Directions: Retype only the lines below from the one with "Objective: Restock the" to the one with "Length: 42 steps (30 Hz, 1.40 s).", inclusive, skipping every image.

Provided records:
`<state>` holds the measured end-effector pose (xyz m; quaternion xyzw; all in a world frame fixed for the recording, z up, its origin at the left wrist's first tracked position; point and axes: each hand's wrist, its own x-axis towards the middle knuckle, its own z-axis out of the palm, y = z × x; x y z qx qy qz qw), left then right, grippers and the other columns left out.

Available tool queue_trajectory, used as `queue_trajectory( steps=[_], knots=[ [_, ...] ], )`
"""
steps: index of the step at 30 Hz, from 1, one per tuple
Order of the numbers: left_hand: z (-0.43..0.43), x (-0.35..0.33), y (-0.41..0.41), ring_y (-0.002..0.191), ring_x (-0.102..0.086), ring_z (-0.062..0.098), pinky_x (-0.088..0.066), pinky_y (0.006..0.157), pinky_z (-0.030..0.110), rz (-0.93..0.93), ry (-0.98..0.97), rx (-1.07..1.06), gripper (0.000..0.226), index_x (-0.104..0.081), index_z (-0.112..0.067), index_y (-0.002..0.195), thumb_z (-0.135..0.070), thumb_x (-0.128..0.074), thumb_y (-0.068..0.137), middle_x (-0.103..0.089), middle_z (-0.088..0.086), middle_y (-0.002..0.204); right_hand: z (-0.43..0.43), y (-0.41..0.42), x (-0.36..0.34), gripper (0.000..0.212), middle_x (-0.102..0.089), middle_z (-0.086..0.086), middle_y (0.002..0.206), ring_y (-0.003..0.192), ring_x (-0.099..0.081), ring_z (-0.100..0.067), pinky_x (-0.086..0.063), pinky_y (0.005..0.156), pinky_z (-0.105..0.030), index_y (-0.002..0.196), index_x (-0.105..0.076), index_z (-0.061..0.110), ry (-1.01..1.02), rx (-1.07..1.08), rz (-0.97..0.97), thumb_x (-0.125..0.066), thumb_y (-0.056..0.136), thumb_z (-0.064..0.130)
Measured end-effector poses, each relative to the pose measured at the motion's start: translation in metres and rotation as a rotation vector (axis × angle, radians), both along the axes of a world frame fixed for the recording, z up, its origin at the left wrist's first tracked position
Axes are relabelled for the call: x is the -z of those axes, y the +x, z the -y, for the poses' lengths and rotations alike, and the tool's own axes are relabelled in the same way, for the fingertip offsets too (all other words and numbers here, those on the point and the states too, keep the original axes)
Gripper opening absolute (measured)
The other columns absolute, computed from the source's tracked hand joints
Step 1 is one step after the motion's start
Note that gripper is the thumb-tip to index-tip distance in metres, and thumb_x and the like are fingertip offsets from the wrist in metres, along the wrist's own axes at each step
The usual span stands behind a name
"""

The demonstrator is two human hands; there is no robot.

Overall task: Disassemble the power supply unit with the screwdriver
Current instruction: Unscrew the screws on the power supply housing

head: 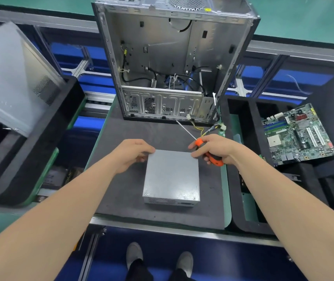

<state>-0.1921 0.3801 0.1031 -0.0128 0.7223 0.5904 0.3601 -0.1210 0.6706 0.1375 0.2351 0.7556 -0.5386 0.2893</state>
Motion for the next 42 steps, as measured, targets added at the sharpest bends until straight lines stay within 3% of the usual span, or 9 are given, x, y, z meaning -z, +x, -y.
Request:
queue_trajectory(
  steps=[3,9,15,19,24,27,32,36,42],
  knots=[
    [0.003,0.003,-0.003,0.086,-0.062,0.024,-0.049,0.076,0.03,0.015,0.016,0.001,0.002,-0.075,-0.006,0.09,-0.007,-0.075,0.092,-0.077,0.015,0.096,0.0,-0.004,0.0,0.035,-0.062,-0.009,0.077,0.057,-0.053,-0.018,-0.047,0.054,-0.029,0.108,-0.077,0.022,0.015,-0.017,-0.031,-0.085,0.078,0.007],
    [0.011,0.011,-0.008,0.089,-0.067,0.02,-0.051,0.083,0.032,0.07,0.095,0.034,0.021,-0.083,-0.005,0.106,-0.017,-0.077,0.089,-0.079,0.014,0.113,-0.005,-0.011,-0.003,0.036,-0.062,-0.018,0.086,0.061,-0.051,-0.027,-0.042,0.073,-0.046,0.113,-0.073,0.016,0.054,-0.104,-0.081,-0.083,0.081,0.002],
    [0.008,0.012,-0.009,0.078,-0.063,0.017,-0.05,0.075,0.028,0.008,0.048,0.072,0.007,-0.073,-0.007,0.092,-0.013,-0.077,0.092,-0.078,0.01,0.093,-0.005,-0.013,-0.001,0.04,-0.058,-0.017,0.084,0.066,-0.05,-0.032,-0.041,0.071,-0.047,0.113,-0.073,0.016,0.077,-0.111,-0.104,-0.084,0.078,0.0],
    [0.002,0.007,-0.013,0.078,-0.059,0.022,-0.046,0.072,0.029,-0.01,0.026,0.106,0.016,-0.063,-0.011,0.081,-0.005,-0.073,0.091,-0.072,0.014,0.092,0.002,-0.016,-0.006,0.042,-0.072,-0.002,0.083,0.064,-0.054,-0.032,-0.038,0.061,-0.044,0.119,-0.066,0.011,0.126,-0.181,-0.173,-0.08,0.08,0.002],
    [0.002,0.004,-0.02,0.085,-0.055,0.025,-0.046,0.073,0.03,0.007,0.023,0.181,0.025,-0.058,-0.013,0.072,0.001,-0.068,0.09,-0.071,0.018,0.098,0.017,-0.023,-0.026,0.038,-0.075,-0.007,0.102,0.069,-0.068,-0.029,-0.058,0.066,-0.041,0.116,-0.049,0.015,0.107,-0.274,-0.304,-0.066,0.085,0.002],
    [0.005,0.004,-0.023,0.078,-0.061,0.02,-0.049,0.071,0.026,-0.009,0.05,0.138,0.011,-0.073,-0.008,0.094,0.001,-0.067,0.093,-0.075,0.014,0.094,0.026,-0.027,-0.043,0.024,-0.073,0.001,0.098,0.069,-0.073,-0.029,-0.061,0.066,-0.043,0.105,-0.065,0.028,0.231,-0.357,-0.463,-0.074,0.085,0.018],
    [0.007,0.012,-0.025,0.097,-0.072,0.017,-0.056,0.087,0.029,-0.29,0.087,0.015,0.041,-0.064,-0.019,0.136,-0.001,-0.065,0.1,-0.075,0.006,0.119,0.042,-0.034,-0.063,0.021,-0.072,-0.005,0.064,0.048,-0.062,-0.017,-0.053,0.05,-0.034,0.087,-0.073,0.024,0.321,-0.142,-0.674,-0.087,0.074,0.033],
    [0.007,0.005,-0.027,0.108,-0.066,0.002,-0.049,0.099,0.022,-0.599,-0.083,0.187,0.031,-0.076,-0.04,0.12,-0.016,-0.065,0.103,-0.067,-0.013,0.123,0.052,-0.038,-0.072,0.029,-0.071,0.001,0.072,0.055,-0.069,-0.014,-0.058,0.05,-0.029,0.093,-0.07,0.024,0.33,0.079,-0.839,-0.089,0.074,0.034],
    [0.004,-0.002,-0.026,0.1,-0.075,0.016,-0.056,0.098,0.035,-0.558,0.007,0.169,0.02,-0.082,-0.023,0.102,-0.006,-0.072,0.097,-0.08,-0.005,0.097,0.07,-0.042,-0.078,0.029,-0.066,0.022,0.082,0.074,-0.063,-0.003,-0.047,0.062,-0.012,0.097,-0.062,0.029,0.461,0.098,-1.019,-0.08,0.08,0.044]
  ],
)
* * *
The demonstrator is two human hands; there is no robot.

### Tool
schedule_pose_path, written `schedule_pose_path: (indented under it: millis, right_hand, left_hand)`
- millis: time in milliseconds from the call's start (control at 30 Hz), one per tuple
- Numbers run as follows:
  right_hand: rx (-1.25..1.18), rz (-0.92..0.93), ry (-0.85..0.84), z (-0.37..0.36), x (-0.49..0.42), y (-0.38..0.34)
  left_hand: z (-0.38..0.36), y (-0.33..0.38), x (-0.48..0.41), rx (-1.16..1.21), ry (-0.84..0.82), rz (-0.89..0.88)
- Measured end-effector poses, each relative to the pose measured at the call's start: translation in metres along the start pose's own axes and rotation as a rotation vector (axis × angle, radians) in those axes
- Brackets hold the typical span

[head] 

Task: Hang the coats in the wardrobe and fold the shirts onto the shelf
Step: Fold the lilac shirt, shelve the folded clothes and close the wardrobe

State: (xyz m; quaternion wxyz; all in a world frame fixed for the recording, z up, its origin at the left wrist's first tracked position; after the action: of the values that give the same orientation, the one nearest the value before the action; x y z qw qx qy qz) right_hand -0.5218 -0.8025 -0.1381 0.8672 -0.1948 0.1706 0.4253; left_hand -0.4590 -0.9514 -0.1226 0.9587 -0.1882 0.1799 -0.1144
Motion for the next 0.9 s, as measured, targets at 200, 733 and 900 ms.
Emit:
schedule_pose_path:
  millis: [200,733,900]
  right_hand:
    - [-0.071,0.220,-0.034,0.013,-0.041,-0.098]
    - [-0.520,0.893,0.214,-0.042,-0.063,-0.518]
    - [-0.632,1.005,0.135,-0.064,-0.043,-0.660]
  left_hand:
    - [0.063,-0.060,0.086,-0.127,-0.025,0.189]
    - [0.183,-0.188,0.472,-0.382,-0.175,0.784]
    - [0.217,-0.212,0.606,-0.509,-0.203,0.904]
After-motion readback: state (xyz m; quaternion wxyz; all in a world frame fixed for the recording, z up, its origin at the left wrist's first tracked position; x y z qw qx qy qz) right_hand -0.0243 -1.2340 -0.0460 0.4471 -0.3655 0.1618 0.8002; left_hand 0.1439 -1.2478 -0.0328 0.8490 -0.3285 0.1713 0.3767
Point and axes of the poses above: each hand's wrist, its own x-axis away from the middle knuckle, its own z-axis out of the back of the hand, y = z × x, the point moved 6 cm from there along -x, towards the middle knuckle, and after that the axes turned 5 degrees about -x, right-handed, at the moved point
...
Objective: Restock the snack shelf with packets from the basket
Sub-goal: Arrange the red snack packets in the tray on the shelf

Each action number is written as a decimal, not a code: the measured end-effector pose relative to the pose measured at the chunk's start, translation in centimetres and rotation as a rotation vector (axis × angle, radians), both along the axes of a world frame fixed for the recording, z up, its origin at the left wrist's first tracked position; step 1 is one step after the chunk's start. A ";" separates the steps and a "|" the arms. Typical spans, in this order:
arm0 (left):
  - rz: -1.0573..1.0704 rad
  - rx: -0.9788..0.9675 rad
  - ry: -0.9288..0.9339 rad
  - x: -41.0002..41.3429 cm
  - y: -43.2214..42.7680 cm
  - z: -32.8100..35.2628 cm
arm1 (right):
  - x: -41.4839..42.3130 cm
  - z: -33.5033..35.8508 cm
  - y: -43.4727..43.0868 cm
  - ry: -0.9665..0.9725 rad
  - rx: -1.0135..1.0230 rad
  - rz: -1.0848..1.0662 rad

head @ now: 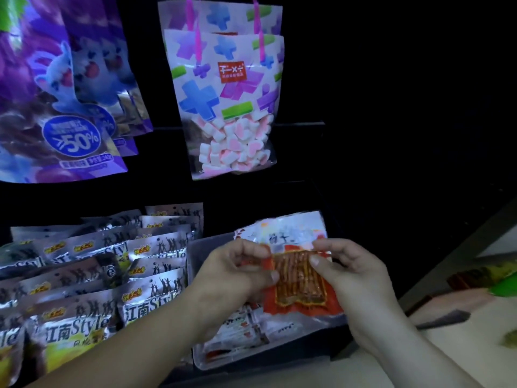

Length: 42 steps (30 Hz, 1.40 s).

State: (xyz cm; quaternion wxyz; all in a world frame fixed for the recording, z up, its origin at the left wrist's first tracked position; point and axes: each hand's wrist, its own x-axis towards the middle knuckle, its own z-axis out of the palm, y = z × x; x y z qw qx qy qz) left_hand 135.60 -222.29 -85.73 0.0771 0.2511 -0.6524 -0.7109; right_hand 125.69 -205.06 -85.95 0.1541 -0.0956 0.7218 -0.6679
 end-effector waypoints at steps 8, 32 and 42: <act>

Response to this task:
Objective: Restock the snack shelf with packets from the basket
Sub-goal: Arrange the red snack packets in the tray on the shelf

Each action number is written as a decimal, not a code: the measured end-effector pose relative to the pose measured at the chunk's start, translation in centimetres and rotation as a rotation vector (axis × angle, radians), both along the axes of a world frame fixed for the recording, z up, its origin at the left wrist's first tracked position; step 1 is one step after the chunk's start. A ";" separates the steps and a "|" the arms. Typical spans, in this order:
arm0 (left):
  - rz: -1.0573..1.0704 rad
  - rx: -0.9788..0.9675 rad
  - ry: -0.9288..0.9339 rad
  - x: -41.0002..41.3429 cm
  - y: -43.2214..42.7680 cm
  - z: -32.8100..35.2628 cm
arm1 (right):
  - x: -41.4839..42.3130 cm
  - z: -33.5033..35.8508 cm
  - y: -43.4727..43.0868 cm
  - ry: -0.9665..0.9725 rad
  - rx: -1.0135..1.0230 rad
  - rz: -1.0848..1.0662 rad

head @ now: 

Length: 42 steps (30 Hz, 1.40 s).

There is nothing further in this answer.